Biterolf and Dietleib's move to the court of Etzel is very similar to the magnetic power exercised on other knights and kings by the court of King Arthur in the romance tradition. Elisabeth Lienert explicitly compares Biterolf to Gahmuret from Wolfram von Eschenbach's Parzival as he travels east to Etzel, while comparing Dietleib to Parzival himself in his quest to seek his father. At the same time, the story seems to cite traditions also found in texts such as König Rother when Biterolf gives himself an alias at Etzel's court.[14] The story also represents a reversal of the story of Walter of Aquitaine: whereas Walter fled the Huns, Biterolf and Dietleib, his kinsmen, are both drawn to them.

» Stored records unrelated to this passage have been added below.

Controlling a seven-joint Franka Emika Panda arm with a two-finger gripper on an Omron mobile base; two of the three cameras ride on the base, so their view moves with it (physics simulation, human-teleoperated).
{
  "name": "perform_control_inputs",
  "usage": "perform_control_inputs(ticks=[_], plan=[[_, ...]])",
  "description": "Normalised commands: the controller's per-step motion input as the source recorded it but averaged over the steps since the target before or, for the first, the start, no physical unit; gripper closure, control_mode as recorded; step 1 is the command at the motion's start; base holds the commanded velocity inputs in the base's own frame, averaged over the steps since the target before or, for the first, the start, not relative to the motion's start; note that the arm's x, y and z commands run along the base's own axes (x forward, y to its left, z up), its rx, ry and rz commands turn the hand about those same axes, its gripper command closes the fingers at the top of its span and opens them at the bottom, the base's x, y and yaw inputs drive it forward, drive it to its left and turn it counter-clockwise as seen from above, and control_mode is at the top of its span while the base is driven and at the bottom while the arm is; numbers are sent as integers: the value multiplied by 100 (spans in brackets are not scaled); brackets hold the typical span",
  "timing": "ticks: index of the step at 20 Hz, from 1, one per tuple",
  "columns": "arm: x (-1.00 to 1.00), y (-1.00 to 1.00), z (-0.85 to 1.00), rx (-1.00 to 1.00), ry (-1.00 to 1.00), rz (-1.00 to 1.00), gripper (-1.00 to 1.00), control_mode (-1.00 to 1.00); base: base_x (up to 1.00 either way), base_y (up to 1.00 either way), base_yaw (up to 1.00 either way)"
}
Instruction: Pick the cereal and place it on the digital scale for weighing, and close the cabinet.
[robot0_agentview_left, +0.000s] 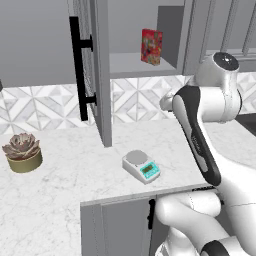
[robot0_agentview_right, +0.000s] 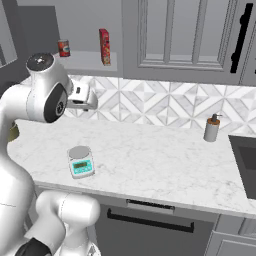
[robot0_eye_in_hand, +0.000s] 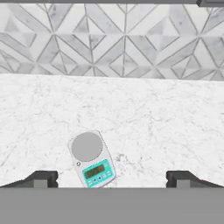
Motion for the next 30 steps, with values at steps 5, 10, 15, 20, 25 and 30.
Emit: perform_control_inputs(ticks=[5,10,15,20,25,30], plan=[[0,0,39,0,-28,0,-100,-100,0,0,0],[0,0,45,0,-23,0,-100,-100,0,0,0],[1,0,47,0,-19,0,-100,-100,0,0,0],[6,-1,64,0,-1,0,-100,-100,0,0,0],[33,-2,26,0,0,0,-100,-100,0,0,0],[18,-3,32,0,0,-2,-100,-100,0,0,0]])
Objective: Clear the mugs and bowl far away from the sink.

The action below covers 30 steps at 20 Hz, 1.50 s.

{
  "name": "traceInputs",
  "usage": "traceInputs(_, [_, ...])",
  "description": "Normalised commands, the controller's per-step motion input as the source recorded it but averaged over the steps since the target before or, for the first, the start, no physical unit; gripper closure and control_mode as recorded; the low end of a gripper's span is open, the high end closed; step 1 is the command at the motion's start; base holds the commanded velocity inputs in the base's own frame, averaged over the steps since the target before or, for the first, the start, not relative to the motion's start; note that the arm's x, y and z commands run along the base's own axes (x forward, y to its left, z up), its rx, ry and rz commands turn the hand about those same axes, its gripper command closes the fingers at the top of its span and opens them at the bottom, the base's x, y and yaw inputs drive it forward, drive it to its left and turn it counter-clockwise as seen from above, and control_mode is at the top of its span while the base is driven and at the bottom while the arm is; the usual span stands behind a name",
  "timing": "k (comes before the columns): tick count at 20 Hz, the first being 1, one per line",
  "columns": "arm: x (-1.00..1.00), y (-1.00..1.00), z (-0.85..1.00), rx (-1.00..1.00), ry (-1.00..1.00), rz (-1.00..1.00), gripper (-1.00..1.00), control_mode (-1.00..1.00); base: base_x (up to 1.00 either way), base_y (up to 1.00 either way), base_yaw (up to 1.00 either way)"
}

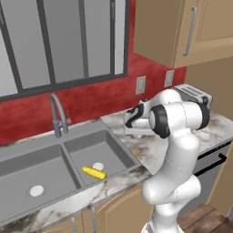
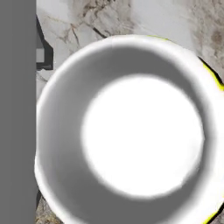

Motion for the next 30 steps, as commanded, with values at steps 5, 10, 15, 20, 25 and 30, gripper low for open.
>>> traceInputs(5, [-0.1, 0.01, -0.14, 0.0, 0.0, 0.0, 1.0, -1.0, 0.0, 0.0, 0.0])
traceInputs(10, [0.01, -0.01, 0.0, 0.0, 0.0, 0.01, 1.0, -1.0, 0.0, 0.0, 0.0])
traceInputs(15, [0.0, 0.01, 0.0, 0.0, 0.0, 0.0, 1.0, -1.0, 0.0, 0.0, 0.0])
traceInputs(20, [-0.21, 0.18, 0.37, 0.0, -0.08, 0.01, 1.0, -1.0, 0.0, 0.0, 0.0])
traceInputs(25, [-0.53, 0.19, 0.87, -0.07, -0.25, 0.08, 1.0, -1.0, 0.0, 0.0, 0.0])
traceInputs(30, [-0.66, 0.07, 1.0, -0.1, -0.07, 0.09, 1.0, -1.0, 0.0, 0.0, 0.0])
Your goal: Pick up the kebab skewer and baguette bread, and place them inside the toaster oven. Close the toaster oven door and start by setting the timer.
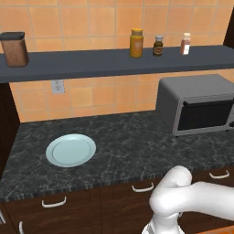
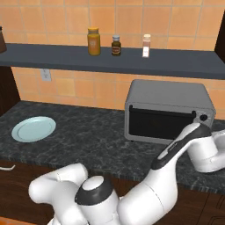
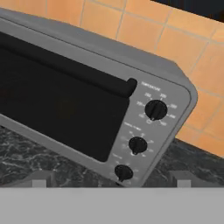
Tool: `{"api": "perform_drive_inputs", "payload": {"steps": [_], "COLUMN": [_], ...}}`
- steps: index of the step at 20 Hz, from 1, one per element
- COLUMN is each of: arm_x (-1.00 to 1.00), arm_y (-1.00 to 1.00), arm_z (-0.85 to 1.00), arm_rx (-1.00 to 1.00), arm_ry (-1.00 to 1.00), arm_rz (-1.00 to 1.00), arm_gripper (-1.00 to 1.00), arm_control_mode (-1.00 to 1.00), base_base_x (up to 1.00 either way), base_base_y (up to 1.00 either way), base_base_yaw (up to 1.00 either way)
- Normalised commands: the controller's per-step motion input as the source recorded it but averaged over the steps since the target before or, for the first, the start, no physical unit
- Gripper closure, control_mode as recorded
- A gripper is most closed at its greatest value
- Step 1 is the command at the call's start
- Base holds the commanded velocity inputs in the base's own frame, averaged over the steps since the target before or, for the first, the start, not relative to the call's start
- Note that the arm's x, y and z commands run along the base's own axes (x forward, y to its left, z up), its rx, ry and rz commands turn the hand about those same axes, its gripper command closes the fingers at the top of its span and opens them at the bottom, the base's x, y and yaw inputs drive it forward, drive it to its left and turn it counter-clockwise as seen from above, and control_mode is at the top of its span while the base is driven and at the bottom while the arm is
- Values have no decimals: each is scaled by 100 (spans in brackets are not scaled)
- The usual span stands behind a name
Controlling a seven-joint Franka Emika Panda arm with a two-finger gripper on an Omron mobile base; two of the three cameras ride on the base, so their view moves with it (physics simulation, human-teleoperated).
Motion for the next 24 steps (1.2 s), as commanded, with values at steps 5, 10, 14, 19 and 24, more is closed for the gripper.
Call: {"api": "perform_drive_inputs", "payload": {"steps": [5, 10, 14, 19, 24], "arm_x": [6, 44, 34, 26, 31], "arm_y": [0, 0, -9, -21, -11], "arm_z": [-27, -26, -13, -15, -13], "arm_rx": [0, 0, 5, 10, 9], "arm_ry": [-32, -20, -18, -11, 0], "arm_rz": [0, 0, 0, 0, 1], "arm_gripper": [-100, -100, -100, -100, -100], "arm_control_mode": [-100, -100, -100, -100, -100], "base_base_x": [0, 0, 0, 0, 0], "base_base_y": [0, 0, 0, 0, 0], "base_base_yaw": [0, 0, 0, 0, 0]}}
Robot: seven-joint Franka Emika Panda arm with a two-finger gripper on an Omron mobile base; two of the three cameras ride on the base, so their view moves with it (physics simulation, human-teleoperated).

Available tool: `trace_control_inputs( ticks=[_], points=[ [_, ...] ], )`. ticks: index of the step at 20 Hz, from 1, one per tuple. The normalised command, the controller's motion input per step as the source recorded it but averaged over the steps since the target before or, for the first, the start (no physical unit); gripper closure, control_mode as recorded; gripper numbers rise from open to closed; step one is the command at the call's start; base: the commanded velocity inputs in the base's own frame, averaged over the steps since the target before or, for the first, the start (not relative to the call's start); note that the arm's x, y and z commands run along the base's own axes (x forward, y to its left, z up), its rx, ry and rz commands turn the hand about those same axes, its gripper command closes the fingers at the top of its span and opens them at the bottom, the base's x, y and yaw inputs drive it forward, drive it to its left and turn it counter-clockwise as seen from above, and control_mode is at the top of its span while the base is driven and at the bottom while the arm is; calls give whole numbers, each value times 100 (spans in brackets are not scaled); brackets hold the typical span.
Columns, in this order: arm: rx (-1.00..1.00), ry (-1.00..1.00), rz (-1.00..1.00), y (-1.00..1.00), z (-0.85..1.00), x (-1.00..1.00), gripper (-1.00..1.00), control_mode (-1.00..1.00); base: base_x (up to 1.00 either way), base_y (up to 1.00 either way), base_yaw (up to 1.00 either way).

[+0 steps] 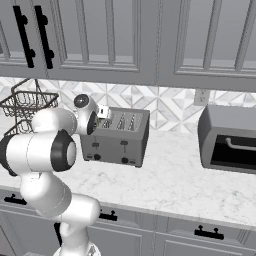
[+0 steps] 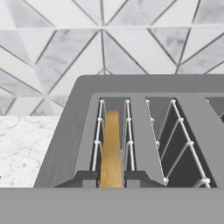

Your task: Start the toaster. Once the lever pops up, take the bread to the plate on the dining counter.

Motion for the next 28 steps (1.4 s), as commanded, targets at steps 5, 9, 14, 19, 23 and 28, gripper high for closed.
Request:
trace_control_inputs(
  ticks=[5, 9, 14, 19, 23, 28],
  points=[
    [0, 0, 0, 0, 0, 0, 100, -100, 0, 0, 0],
    [0, -4, 0, 0, 1, -12, 100, -100, 0, 0, 0],
    [0, -15, 0, -1, 14, -33, 100, -100, 0, 0, 0],
    [0, -17, 1, 0, 58, -15, 100, -100, 0, 0, 0],
    [0, -6, 0, 0, 80, -16, 100, -100, 0, 0, 0],
    [1, -10, 0, 0, 48, -31, 100, -100, 0, 0, 0]
  ],
)
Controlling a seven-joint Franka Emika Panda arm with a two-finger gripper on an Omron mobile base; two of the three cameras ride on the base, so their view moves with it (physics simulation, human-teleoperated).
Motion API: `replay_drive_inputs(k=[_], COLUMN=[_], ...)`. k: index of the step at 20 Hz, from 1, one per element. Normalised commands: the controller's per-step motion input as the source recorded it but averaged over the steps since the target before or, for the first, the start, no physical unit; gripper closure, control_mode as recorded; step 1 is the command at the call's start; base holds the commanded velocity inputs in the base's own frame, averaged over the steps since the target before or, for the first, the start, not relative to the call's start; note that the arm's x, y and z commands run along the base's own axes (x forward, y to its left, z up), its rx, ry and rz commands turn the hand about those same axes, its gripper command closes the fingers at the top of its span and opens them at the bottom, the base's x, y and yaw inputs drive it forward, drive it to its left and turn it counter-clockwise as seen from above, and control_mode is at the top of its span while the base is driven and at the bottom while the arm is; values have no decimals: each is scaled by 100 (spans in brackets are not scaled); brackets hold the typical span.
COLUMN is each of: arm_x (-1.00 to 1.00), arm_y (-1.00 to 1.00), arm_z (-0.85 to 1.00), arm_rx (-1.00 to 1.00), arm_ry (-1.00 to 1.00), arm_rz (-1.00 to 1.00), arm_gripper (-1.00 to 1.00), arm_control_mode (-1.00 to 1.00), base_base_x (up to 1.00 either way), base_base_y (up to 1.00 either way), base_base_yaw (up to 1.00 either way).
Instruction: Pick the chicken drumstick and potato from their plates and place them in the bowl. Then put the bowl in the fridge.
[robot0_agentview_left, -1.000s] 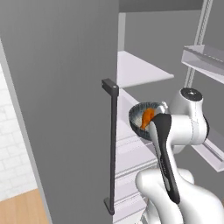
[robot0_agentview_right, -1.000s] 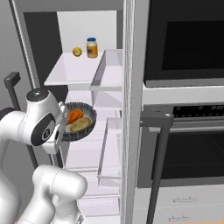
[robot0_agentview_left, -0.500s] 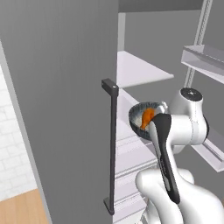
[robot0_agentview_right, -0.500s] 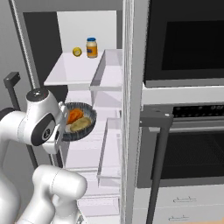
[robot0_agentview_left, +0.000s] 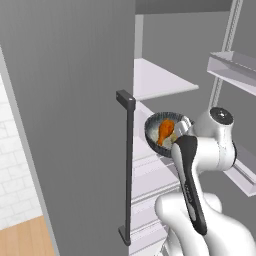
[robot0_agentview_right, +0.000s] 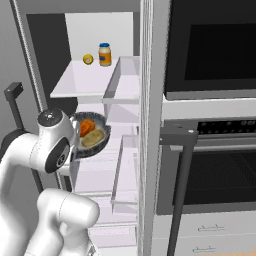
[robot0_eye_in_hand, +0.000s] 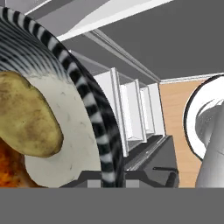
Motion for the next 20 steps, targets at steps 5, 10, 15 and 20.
replay_drive_inputs(k=[5,10,15,20], arm_x=[70,67,71,55], arm_y=[0,0,0,0], arm_z=[-33,-47,-32,-8], arm_rx=[5,1,1,0], arm_ry=[0,-1,0,0], arm_rz=[7,2,1,3], arm_gripper=[100,100,100,100], arm_control_mode=[-100,-100,-100,-100], base_base_x=[0,0,0,0], base_base_y=[0,0,0,0], base_base_yaw=[0,0,0,0])
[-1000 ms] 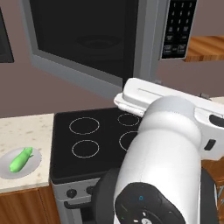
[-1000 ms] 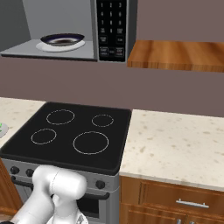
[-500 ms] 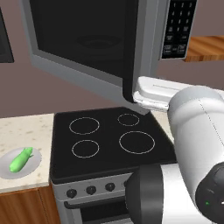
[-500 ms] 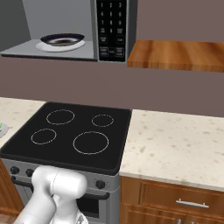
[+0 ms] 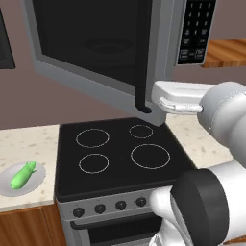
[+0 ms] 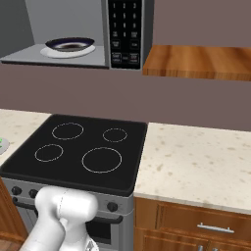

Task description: Pick the corn from the counter and place it in the microwave. Then turn on the microwave.

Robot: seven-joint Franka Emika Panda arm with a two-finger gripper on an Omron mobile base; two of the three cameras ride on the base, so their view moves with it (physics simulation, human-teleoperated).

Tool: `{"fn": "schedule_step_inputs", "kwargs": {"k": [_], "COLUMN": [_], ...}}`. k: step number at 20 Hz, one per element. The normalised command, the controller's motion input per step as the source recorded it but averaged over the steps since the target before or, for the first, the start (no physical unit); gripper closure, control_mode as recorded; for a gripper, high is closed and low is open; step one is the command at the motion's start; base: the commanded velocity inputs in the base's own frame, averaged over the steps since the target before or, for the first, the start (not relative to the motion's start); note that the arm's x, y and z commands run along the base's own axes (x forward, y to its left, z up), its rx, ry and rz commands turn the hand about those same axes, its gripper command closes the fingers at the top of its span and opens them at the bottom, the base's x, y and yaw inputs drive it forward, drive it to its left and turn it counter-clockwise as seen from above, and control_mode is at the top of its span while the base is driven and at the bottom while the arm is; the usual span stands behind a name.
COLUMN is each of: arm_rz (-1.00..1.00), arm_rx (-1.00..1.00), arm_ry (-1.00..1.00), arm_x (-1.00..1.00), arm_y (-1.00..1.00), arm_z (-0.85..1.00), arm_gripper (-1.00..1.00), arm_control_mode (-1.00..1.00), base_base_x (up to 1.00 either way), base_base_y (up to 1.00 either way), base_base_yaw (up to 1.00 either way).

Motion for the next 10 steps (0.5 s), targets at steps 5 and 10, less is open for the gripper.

The battles fought by Dietleib against the Burgundians on his way to Etzel represent another citation of this tradition. Unlike in the Walter saga, however, no one is killed or wounded by these battles. The battle found by Biterolf against his son Dietleib is similarly reminiscent of the conflict in the Hildebrandslied and Jüngeres Hildebrandslied.[15] The battles at Worms are similarly full of allusions to or reversals of other heroic epics: Wolfhart, who is normally a hot-head, is shown to desire a courtly tournament, Rüdiger fulfills the role of messenger to the Burgundians just as in the Nibelungenlied, and Dietrich is shown to be afraid to fight, as in many poems. The battles, similarly, contain almost every known hero from German heroic tradition.[16] Lastly, the Huns and Burgundians reverse their roles from the end of the Nibelungenlied as the Huns go to Worms.[17] Elisabeth Lienert notes that these various citations and reversals mean that Biterolf und Dietleib is less a poem in the heroic tradition than a poem about the heroic tradition, with the Biterolf functioning as a sum of the heroic world as well as a parody of it. She characterizes the poem as using techniques of "montage" for a "literary game" ("literarisches Spiel") with the public's foreknowledge of the heroic tradition.[14]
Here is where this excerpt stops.